→ Exercise prompt
The reply should match the listing below character for character, except that no image is carried over.
§ §
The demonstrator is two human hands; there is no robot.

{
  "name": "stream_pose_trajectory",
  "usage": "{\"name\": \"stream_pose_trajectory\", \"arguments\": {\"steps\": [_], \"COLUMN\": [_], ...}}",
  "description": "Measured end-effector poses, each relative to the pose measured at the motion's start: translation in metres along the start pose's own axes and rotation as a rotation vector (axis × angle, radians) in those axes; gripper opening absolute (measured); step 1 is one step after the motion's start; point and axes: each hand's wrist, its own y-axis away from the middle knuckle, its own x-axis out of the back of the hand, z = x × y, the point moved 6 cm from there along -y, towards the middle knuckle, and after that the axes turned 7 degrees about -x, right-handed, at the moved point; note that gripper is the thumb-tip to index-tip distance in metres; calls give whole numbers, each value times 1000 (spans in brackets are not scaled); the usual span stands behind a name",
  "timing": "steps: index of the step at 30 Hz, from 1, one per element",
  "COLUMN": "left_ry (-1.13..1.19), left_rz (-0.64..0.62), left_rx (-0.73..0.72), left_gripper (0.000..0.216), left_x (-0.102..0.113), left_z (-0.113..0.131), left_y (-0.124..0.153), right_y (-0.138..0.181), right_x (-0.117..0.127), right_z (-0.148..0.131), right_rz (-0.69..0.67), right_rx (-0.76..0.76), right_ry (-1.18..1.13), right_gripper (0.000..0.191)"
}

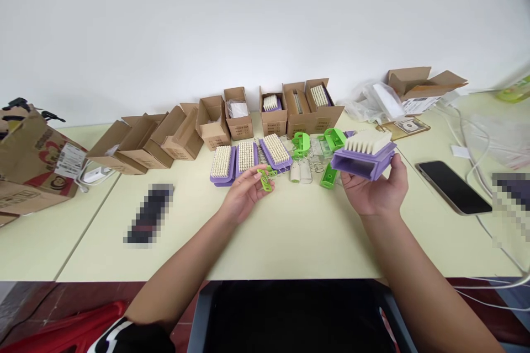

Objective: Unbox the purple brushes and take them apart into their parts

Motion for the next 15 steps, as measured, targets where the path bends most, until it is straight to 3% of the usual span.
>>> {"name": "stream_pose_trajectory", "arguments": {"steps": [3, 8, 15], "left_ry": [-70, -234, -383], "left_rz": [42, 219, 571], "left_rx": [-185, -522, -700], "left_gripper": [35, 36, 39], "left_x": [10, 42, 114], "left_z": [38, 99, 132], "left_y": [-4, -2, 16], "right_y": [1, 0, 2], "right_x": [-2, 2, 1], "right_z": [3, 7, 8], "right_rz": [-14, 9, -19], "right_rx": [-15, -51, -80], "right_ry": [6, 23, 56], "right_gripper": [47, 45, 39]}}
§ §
→ Your response
The demonstrator is two human hands; there is no robot.

{
  "name": "stream_pose_trajectory",
  "usage": "{\"name\": \"stream_pose_trajectory\", \"arguments\": {\"steps\": [_], \"COLUMN\": [_], ...}}",
  "description": "Measured end-effector poses, each relative to the pose measured at the motion's start: translation in metres along the start pose's own axes and rotation as a rotation vector (axis × angle, radians) in those axes; gripper opening absolute (measured); step 1 is one step after the motion's start; point and axes: each hand's wrist, its own y-axis away from the middle knuckle, its own x-axis out of the back of the hand, z = x × y, the point moved 6 cm from there along -y, towards the middle knuckle, and after that the axes turned 7 degrees about -x, right-handed, at the moved point; note that gripper is the thumb-tip to index-tip distance in metres; calls give whole numbers, each value times 1000 (spans in brackets are not scaled); the usual span stands behind a name",
  "timing": "steps: index of the step at 30 Hz, from 1, one per element",
  "COLUMN": "left_ry (-1.13..1.19), left_rz (-0.64..0.62), left_rx (-0.73..0.72), left_gripper (0.000..0.216), left_x (-0.102..0.113), left_z (-0.113..0.131), left_y (-0.124..0.153), right_y (-0.138..0.181), right_x (-0.117..0.127), right_z (-0.148..0.131), right_rz (-0.69..0.67), right_rx (-0.76..0.76), right_ry (-1.18..1.13), right_gripper (0.000..0.191)"
}


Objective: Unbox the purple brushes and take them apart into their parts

Motion for the next 15 steps, as measured, targets where the path bends most, until it is straight to 3% of the usual span.
>>> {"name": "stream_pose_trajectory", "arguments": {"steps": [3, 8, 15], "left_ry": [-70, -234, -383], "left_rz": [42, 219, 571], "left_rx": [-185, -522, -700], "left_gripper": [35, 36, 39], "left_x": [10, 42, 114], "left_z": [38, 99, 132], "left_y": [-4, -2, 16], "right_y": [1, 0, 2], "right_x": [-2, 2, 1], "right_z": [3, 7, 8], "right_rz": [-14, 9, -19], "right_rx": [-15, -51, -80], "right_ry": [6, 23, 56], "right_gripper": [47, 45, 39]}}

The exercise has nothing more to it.